80.

「外出禁止? 私だけじゃなくて透子とうこも?」

「そう。一旦ね」


 透子は家に帰ると唐突にそれを宣言した。

 怪人化が進んでいる私と透子は支部から危険視されているらしい。


「ずっと家にいないといけないの?」

「とりあえず許可が下りるまでは。この前の作戦で桜島から持ち帰った血液があったのを覚えてる?」

「うん。覚えてるよ……」


 壺を持ち上げた時に感じた不快感は忘れたくても忘れられない。一体何人の血が溜めてあったのか、私には分からない。


「それを使って研究チームが怪人化を治す研究を進めてるの。桜島で一体だけ怪人を捕縛出来たから、その壺の中身と合わせて調べているところ。上手くいけば私たちの身体も正常に戻るかもしれない」

「本当に……?」


 それが本当なら結月ゆづきだって同じだ。

 もしも怪人化が治って元の身体に戻れたら、半年前と同じ生活が送れるかもしれない。一緒に学校に行ったり、遊びに行ったり。それが出来るかもしれないんだ……!



「春。この話は結陽ゆうひにはしないで」

「…………え? なんで?」


 透子の意図が掴めず、すぐさま聞き返した。

 結陽だって今ではコウセイジャーの仲間だ。桜島作戦では一緒に戦ったし、何度も助けられた。

 それなのにどうして……。


「分かってると思うけど……怪人化が治ったら結陽はいなくなる。今それを結陽に話したらどうなると思う?」

「……ッ」


 ……そうか、怪人化が治るということは主人格が結月になるということ。つまり結陽は消えてしまう。

 透子はそれを知った結陽が私たちを裏切ると言いたいわけだ。


「……透子、本気で言ってる?」

「本気だよ。グリーンが裏切り、ブルーとイエローは療養中。今が一番手薄なんだよ。ここで結陽が敵に回るのは絶望的。春だって分かってるよね?」

「…………」


 透子の言っていることも分かる。私たちは信頼していたグリーンに裏切られたばかりだ。警戒してしまうのは当たり前。だけど、それでも——



「——ちゃんと話そうよ。結陽の気持ちを蔑ろにするのは絶対に駄目。責任は……私が取る」



 初めてだ。今、私は初めて透子に反抗している。

 透子と意見が違えることは今までだって何度かあった。だけどその度に透子が正しいことを言って私を説き伏せてきた。

 だからこうやって真っ向から意見が対立したことなんて一度もなかった。


「逆らうの? 私の決定に」

「逆らうよ。私は私のやりたいようにする」


 どちらも譲らない。譲れるわけがない。






 コンコン。


 遠慮がちなノックが聞こえ、私たちは静かに扉に視線を向ける。


「ごめん。結月だけど……ご飯出来たから呼びに来た。取り込み中、だった?」

「そんなことないよ。すぐ行く。……透子、この話はまた今度」

「……分かった」


 透子は何か言いたげな表情かおをしていたけど、私が立ち上がったのを見て諦めたみたいだ。結月がいる前でもこの話はしたくないらしい。
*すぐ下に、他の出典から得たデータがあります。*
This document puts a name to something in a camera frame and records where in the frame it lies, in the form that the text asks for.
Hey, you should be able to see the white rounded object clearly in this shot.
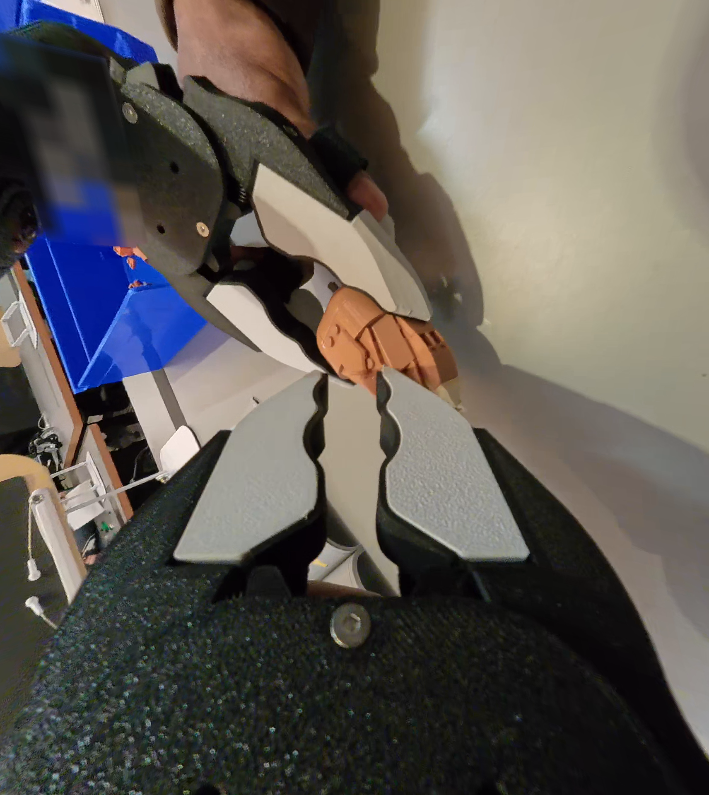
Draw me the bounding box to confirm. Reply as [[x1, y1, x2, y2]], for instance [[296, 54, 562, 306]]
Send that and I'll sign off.
[[308, 539, 400, 597]]

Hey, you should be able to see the wood-trimmed grey table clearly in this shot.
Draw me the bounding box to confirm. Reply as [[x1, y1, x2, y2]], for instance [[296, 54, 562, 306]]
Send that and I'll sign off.
[[0, 261, 135, 529]]

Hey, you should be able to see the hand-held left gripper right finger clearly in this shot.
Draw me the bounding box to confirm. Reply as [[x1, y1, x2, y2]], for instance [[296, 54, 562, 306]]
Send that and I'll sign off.
[[375, 366, 532, 564]]

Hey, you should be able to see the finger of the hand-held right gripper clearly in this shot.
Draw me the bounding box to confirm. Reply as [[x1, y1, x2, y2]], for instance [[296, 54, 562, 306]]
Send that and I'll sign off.
[[250, 161, 434, 324], [205, 261, 358, 389]]

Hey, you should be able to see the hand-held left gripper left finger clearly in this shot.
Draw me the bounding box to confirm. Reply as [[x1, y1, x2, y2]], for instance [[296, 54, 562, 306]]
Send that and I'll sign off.
[[172, 371, 330, 566]]

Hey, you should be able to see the tangle of cables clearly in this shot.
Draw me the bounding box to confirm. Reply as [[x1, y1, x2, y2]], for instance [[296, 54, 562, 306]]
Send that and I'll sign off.
[[28, 427, 65, 462]]

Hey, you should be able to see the white cord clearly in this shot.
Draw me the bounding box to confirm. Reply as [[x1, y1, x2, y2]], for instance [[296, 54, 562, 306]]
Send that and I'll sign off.
[[25, 489, 60, 629]]

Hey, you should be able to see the orange toy brick model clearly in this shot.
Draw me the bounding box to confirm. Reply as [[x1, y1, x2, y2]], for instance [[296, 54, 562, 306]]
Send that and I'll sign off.
[[316, 286, 461, 412]]

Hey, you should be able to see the person's right hand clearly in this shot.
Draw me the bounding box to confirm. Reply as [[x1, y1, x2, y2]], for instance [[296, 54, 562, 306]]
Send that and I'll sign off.
[[173, 0, 391, 219]]

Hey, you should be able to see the white wire bracket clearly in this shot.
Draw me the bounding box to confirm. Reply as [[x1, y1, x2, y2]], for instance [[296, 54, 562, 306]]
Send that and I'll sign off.
[[0, 300, 40, 349]]

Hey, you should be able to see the blue plastic bin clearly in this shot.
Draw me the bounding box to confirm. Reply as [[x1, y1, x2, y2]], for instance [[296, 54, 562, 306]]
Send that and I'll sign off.
[[0, 0, 209, 393]]
 きっと結月が知った情報は結陽も知ってしまうと思って警戒しているんだ。

 一見心を許しているように見えて、実は警戒している。透子はそんな女だ。気持ちは分かるけど、今は不快だ。

 振り返ることなくリビングへと歩く。後ろで扉が閉まる音がしたから透子も着いて来ているのは間違いない。


「簡単なものだけど……。透子さん、鮭食べられる?」

「食べられるよ。……あんまり好きじゃないけどね」

「……ごめんなさい。今度からはちゃんと聞いてから作るね」


 イライラしてるのか結月への当たりが強い。いつもの透子ならそんなこと絶対に言わない。


「透子、いらないなら私が食べる。鮭、ちょうだい」

「……ん」


 透子から鮭を引き取り、自分の席に座る。

 なんとも気まずい空間だ。普段ここでご飯を食べる時はもっと和気あいあいと、楽しい時間が流れているのに。


「…………」

「…………」

「…………」


 会話は弾まず、無言状態が続く。

 流石にこれは……。

 どうにかしようと口を開けてみたが、言葉が出てこない。いつも私たち、どんな会話をしてたっけ……。




 バチッ。


 鈍い音と鮮やかな閃光。

 ハッとして視線を対面に向ける——


「なにこの空気。どうしたの、これ」


 スタンガンを片手に結陽が首を傾げていた。